# Extracted material:
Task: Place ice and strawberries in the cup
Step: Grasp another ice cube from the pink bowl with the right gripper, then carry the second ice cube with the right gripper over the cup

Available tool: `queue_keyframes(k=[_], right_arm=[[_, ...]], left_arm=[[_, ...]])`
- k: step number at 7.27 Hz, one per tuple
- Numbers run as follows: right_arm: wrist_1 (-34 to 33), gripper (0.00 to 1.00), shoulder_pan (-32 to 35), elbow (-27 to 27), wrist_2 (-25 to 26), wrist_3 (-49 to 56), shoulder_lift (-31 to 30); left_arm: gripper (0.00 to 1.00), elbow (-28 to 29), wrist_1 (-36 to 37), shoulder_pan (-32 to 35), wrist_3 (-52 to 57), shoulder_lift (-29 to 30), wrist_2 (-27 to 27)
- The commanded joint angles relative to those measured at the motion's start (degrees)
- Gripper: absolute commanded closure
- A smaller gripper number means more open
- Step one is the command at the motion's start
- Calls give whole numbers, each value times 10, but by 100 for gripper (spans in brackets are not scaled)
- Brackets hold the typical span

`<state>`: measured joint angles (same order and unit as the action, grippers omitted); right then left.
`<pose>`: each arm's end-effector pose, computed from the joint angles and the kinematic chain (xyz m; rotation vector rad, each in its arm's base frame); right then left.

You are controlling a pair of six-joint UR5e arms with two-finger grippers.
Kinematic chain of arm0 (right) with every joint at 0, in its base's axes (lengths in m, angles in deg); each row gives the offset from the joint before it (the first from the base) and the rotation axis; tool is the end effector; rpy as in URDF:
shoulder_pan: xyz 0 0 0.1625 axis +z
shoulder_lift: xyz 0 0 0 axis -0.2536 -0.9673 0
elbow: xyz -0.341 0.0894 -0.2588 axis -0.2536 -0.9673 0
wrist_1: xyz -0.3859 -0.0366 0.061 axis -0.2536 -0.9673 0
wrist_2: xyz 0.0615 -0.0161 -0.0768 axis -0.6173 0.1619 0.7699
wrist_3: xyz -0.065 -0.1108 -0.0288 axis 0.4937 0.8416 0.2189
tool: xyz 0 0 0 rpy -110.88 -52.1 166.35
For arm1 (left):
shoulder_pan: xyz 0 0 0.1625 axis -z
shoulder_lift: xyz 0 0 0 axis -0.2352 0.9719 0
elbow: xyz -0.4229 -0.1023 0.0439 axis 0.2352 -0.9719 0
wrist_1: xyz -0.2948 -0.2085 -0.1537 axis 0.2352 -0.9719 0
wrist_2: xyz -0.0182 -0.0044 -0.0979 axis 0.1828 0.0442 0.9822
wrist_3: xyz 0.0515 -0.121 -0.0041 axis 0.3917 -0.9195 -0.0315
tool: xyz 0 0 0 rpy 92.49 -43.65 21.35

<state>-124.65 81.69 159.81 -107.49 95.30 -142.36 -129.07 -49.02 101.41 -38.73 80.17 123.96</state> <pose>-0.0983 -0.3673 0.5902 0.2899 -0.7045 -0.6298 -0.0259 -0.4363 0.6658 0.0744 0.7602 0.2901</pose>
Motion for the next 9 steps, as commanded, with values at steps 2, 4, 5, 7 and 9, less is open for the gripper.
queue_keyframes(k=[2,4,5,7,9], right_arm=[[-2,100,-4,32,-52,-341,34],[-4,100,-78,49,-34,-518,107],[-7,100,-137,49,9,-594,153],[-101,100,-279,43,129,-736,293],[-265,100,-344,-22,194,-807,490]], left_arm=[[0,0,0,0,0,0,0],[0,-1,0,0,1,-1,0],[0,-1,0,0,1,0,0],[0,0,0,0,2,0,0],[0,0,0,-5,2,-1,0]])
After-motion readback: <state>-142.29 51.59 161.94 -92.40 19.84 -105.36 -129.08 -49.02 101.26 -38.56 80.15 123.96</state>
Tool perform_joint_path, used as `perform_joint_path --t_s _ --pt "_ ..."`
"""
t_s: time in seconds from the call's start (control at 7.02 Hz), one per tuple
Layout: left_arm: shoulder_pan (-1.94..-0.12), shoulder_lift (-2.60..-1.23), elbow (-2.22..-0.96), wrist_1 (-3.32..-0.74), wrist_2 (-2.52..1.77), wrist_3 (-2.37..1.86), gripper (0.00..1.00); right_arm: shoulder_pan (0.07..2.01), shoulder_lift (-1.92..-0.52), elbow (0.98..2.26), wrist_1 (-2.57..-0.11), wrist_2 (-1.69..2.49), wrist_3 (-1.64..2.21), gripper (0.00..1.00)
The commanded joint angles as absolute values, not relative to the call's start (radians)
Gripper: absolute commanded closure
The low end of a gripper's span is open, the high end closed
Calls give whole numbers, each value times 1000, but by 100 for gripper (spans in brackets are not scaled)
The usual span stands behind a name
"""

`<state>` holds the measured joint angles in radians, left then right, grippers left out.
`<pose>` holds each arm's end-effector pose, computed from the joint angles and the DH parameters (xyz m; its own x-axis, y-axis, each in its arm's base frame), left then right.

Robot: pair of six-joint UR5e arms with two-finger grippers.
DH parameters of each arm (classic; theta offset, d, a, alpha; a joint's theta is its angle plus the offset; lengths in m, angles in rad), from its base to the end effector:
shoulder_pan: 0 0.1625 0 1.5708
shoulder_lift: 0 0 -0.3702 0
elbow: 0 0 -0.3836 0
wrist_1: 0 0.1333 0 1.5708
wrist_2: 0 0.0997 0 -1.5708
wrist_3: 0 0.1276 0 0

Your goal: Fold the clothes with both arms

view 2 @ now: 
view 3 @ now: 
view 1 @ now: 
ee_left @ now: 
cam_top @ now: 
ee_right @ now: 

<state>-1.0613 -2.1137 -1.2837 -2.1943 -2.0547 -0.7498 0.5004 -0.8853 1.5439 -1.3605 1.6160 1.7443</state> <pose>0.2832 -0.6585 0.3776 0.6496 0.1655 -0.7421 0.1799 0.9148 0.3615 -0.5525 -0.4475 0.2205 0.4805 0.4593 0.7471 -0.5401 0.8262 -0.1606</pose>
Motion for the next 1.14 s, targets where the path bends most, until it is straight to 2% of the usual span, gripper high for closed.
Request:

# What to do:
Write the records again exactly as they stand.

# Solution for this exercise:
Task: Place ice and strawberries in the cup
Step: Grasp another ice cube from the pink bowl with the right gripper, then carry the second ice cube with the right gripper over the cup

Available tool: `queue_keyframes(k=[_], right_arm=[[_, ...]], left_arm=[[_, ...]])`
- k: step number at 7.27 Hz, one per tuple
- Numbers run as follows: right_arm: wrist_1 (-34 to 33), gripper (0.00 to 1.00), shoulder_pan (-32 to 35), elbow (-27 to 27), wrist_2 (-25 to 26), wrist_3 (-49 to 56), shoulder_lift (-31 to 30); left_arm: gripper (0.00 to 1.00), elbow (-28 to 29), wrist_1 (-36 to 37), shoulder_pan (-32 to 35), wrist_3 (-52 to 57), shoulder_lift (-29 to 30), wrist_2 (-27 to 27)
- The commanded joint angles relative to those measured at the motion's start (degrees)
- Gripper: absolute commanded closure
- A smaller gripper number means more open
- Step one is the command at the motion's start
- Calls give whole numbers, each value times 10, but by 100 for gripper (spans in brackets are not scaled)
- Brackets hold the typical span

`<state>`: measured joint angles (same order and unit as the action, grippers omitted); right then left.
`<pose>`: each arm's end-effector pose, computed from the joint angles and the kinematic chain (xyz m; rotation vector rad, each in its arm's base frame); right then left.

You are controlling a pair of six-joint UR5e arms with two-finger grippers.
Kinematic chain of arm0 (right) with every joint at 0, in its base's axes (lengths in m, angles in deg); each row gives the offset from the joint before it (the first from the base) and the rotation axis; tool is the end effector; rpy as in URDF:
shoulder_pan: xyz 0 0 0.1625 axis +z
shoulder_lift: xyz 0 0 0 axis -0.2536 -0.9673 0
elbow: xyz -0.341 0.0894 -0.2588 axis -0.2536 -0.9673 0
wrist_1: xyz -0.3859 -0.0366 0.061 axis -0.2536 -0.9673 0
wrist_2: xyz 0.0615 -0.0161 -0.0768 axis -0.6173 0.1619 0.7699
wrist_3: xyz -0.065 -0.1108 -0.0288 axis 0.4937 0.8416 0.2189
tool: xyz 0 0 0 rpy -110.88 -52.1 166.35
For arm1 (left):
shoulder_pan: xyz 0 0 0.1625 axis -z
shoulder_lift: xyz 0 0 0 axis -0.2352 0.9719 0
elbow: xyz -0.4229 -0.1023 0.0439 axis 0.2352 -0.9719 0
wrist_1: xyz -0.2948 -0.2085 -0.1537 axis 0.2352 -0.9719 0
wrist_2: xyz -0.0182 -0.0044 -0.0979 axis 0.1828 0.0442 0.9822
wrist_3: xyz 0.0515 -0.121 -0.0041 axis 0.3917 -0.9195 -0.0315
tool: xyz 0 0 0 rpy 92.49 -43.65 21.35

<state>-124.65 81.69 159.81 -107.49 95.30 -142.36 -129.07 -49.02 101.41 -38.73 80.17 123.96</state> <pose>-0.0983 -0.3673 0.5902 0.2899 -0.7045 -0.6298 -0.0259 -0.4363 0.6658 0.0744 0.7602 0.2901</pose>
Motion for the next 9 steps, as commanded, with values at steps 2, 4, 5, 7 and 9, less is open for the gripper.
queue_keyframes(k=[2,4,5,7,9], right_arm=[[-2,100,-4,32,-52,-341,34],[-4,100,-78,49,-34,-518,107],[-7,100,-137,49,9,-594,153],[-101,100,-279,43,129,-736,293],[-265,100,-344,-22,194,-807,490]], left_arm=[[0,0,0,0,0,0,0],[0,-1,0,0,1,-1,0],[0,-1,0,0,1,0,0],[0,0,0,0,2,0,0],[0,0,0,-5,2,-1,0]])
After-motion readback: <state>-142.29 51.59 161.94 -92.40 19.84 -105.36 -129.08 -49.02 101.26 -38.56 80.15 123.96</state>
Tool perform_joint_path, used as `perform_joint_path --t_s _ --pt "_ ..."`
"""
t_s: time in seconds from the call's start (control at 7.02 Hz), one per tuple
Layout: left_arm: shoulder_pan (-1.94..-0.12), shoulder_lift (-2.60..-1.23), elbow (-2.22..-0.96), wrist_1 (-3.32..-0.74), wrist_2 (-2.52..1.77), wrist_3 (-2.37..1.86), gripper (0.00..1.00); right_arm: shoulder_pan (0.07..2.01), shoulder_lift (-1.92..-0.52), elbow (0.98..2.26), wrist_1 (-2.57..-0.11), wrist_2 (-1.69..2.49), wrist_3 (-1.64..2.21), gripper (0.00..1.00)
The commanded joint angles as absolute values, not relative to the call's start (radians)
Gripper: absolute commanded closure
The low end of a gripper's span is open, the high end closed
Calls give whole numbers, each value times 1000, but by 100 for gripper (spans in brackets are not scaled)
The usual span stands behind a name
"""

`<state>` holds the measured joint angles in radians, left then right, grippers left out.
`<pose>` holds each arm's end-effector pose, computed from the joint angles and the DH parameters (xyz m; its own x-axis, y-axis, each in its arm's base frame), left then right.

Robot: pair of six-joint UR5e arms with two-finger grippers.
DH parameters of each arm (classic; theta offset, d, a, alpha; a joint's theta is its angle plus the offset; lengths in m, angles in rad), from its base to the end effector:
shoulder_pan: 0 0.1625 0 1.5708
shoulder_lift: 0 0 -0.3702 0
elbow: 0 0 -0.3836 0
wrist_1: 0 0.1333 0 1.5708
wrist_2: 0 0.0997 0 -1.5708
wrist_3: 0 0.1276 0 0

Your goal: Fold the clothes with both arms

view 2 @ now: 
view 3 @ now: 
view 1 @ now: 
ee_left @ now: 
cam_top @ now: 
ee_right @ now: 

<state>-1.0613 -2.1137 -1.2837 -2.1943 -2.0547 -0.7498 0.5004 -0.8853 1.5439 -1.3605 1.6160 1.7443</state> <pose>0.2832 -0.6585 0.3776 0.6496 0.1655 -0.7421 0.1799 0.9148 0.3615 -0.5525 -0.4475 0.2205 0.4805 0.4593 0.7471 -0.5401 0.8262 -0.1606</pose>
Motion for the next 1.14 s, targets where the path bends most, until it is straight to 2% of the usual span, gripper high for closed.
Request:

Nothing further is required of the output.